Champion of management defense embraces responsibility for long term value
For the advocated views of both corporate and
investment management responsibilities for long term value recently
defined by Justice Strine, cited below as a "sometime sparring partner" of
the interviewee, see
Activism in the
long-term is bad for shareholders and for the economy as a
whole, says Martin Lipton, a founder of Wachtell, Lipton, Rosen
& Katz, at the Tulane Corporate Law Institute.
NEW ORLEANS — No discussion of shareholder activism can
happen without invoking the name Martin Lipton. He’s the lawyer who has
defended corporate America for decades.
Speaking at the Tulane Corporate Law Institute here on
Friday, the legendary deal maker held fast to his belief that companies’
boards should be protected so they can look out for the long-term interests
of shareholders.
For Mr. Lipton, who invented the poison pill defense against
activists and hostile bidders as a founder of Wachtell, Lipton, Rosen &
Katz, the duty of corporate directors is to transcend the short-term desires
of investors.
“My view of corporate governance is that the board of
directors should be responsive to the long-term interests of the
shareholders of the company,” he told his interlocutor, Andrew Ross Sorkin
of DealBook.
He recounted why he created the poison pill. Properly known
as a shareholder rights plan, the maneuver triggers a flood of shares if an
investor buys more than a certain amount of stock, diluting the aggressor’s
holdings.
“The poison pill was developed because of my frustration
with the inability of subjects of hostile takeovers to deal,” he said.
Still feisty at 82 years old, Mr. Lipton noted that hostile
takeovers aren’t always in the best interests of the company being pursued.
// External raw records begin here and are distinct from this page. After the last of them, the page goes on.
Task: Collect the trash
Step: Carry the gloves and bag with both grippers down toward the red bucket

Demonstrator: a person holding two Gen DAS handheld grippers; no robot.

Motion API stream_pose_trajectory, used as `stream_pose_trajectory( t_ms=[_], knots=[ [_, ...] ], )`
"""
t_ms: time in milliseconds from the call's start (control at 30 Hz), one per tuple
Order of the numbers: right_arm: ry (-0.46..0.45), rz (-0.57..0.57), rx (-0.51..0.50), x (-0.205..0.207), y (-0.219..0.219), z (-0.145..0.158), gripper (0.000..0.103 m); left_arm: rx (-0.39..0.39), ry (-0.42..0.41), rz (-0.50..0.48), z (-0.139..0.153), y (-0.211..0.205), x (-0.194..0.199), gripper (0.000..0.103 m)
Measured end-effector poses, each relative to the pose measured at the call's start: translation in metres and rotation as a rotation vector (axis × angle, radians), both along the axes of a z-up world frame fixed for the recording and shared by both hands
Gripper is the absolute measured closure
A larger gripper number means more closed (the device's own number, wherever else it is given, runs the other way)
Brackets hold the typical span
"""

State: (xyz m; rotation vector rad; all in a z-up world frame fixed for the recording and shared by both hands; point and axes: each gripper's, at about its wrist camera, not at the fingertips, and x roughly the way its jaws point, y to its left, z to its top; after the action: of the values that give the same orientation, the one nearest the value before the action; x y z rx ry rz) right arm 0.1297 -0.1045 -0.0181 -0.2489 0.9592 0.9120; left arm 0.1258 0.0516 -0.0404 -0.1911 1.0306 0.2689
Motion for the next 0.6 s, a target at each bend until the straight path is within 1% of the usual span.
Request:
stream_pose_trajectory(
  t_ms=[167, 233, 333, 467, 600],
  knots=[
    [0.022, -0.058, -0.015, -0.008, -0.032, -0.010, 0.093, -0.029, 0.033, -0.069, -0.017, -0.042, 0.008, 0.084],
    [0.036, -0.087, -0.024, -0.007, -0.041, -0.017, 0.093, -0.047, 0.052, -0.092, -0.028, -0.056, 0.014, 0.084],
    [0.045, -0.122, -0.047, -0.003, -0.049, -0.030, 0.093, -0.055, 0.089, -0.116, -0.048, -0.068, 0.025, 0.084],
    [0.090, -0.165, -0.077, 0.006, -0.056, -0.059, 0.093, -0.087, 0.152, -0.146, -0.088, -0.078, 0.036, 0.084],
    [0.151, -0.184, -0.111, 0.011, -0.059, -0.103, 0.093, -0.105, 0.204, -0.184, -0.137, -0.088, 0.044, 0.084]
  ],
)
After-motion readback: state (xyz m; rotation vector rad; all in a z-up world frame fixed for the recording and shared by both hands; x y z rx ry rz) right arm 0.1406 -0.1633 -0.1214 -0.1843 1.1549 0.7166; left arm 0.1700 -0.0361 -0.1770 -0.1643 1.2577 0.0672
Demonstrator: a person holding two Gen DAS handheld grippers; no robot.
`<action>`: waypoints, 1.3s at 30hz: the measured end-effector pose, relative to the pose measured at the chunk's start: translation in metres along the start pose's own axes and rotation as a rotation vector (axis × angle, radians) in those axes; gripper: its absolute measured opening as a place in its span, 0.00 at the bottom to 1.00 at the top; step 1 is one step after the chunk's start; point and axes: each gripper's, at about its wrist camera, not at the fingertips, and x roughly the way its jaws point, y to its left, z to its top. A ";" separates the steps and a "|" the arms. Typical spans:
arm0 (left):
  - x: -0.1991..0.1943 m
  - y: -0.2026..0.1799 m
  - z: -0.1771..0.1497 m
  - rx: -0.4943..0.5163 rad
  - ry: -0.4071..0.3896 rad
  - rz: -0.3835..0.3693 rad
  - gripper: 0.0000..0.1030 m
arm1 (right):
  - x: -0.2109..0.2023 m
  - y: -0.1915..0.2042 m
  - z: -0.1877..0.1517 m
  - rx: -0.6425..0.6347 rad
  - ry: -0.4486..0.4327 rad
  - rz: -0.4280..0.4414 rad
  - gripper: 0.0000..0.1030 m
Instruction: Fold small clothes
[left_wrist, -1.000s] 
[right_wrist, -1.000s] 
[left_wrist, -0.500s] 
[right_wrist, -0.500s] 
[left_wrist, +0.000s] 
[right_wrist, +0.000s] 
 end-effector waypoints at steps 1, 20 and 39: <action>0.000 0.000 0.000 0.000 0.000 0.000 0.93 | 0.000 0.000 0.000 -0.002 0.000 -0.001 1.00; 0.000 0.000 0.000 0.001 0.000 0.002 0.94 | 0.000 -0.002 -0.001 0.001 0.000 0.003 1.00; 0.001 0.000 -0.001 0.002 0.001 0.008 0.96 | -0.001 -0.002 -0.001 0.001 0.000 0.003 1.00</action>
He pointed to the unsolicited bid by American Express for McGraw-Hill in
1979, worth nearly $2.6 billion in today’s dollars. Now, McGraw-Hill is
worth roughly $24 billion, counting the education division that it has sold
off.
Mr. Sorkin pressed the lawyer on the rise of “shareholder
democracy” in the United States, as boards have become more responsive to
their investors over time. That’s not necessarily because of activist
investors, but Mr. Lipton still identified that as a problem, with
investment managers, in general, looking at too short a time frame for their
investments.
But he praised people like Laurence D. Fink of BlackRock,
who called on companies to reinvest and not merely take on debt to buy back
stock — a phenomenon that Mr. Lipton attributed to short-termism.
That said, the deal maker isn’t completely opposed to
activists. When asked by Mr. Sorkin whom he liked, Mr. Lipton first said
that he respected, and perhaps sometimes even liked, the following
activists:
• Ralph V. Whitworth and David Batchelder of Relational
Investors
• Nelson Peltz and Peter May of Trian Partners
• Barry Rosenstein of Jana Partners
He was much more direct about some of the others.
“I don’t like Carl Icahn,” he said. “I don’t like Paul
Singer at Elliott; I don’t like Dan Loeb at Third Point; and I don’t like
Bill Ackman.”
Why? For Mr. Lipton, those hedge fund managers are out to
make a profit for themselves, and sometimes other investors, but potentially
at the expense of a company’s long-term interests.
Despite the early hour — 8 a.m., after what was, for many, a
long New Orleans night — many merger advisers still packed a conference room
to hear Mr. Lipton speak. Even Leo E. Strine Jr., Delaware’s newly minted
chief justice and a sometime sparring partner, made a surprise
roast-as-introduction for Mr. Lipton.
“Part of the reason why so many of us have so much respect
for him is his belief that the capitalist system should work for all,”
Justice Strine said.
He then presented Mr. Lipton with an honorary Delawarian
award, jokingly adding, “The best thing is, you get all the benefits of
being a Delawarian without living there.”